Set down the data below in full and exactly, minus the pictures.

────────────────────────────────────────

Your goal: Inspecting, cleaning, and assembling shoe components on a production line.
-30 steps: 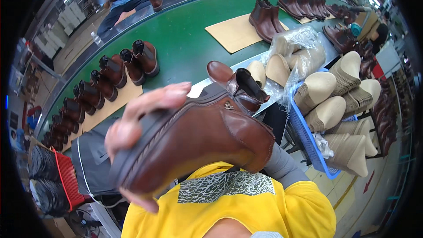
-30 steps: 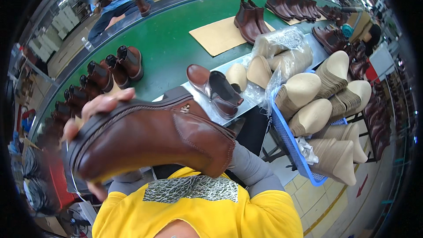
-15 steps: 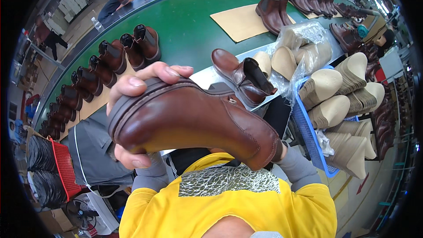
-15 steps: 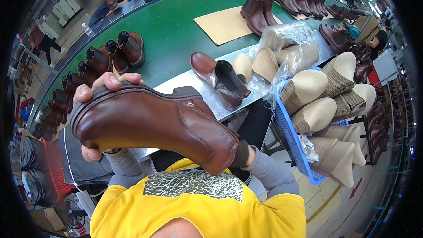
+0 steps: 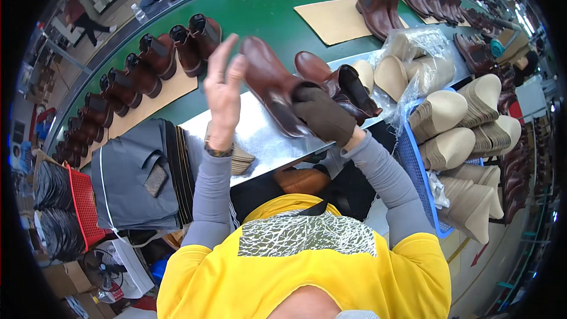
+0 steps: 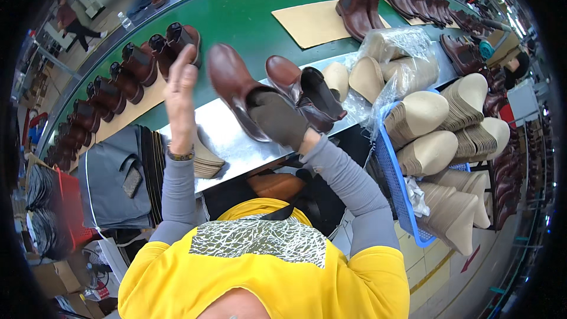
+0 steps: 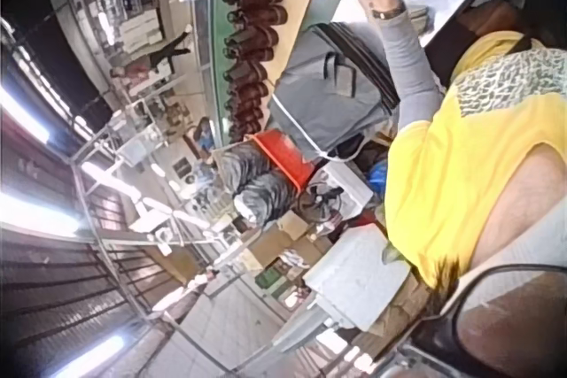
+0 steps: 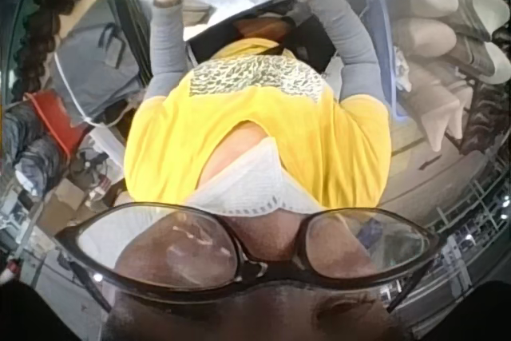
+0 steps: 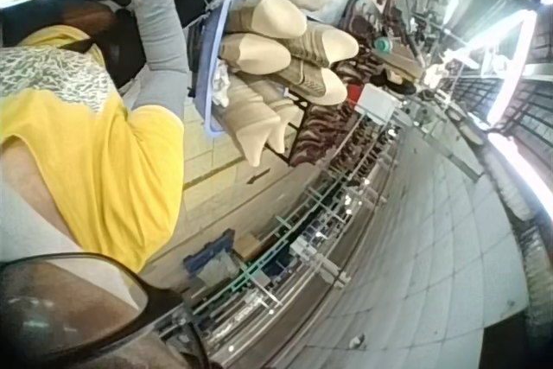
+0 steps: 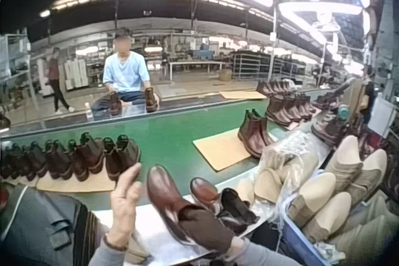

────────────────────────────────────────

### Response below
Your goal: Inspecting, cleaning, and assembling shoe components on a production line.
-30 steps: 
-30 steps: 
-15 steps: 
-15 steps: 
+0 steps: 
+0 steps: 
+0 steps: 
+0 steps: 
+0 steps: 
+0 steps: 

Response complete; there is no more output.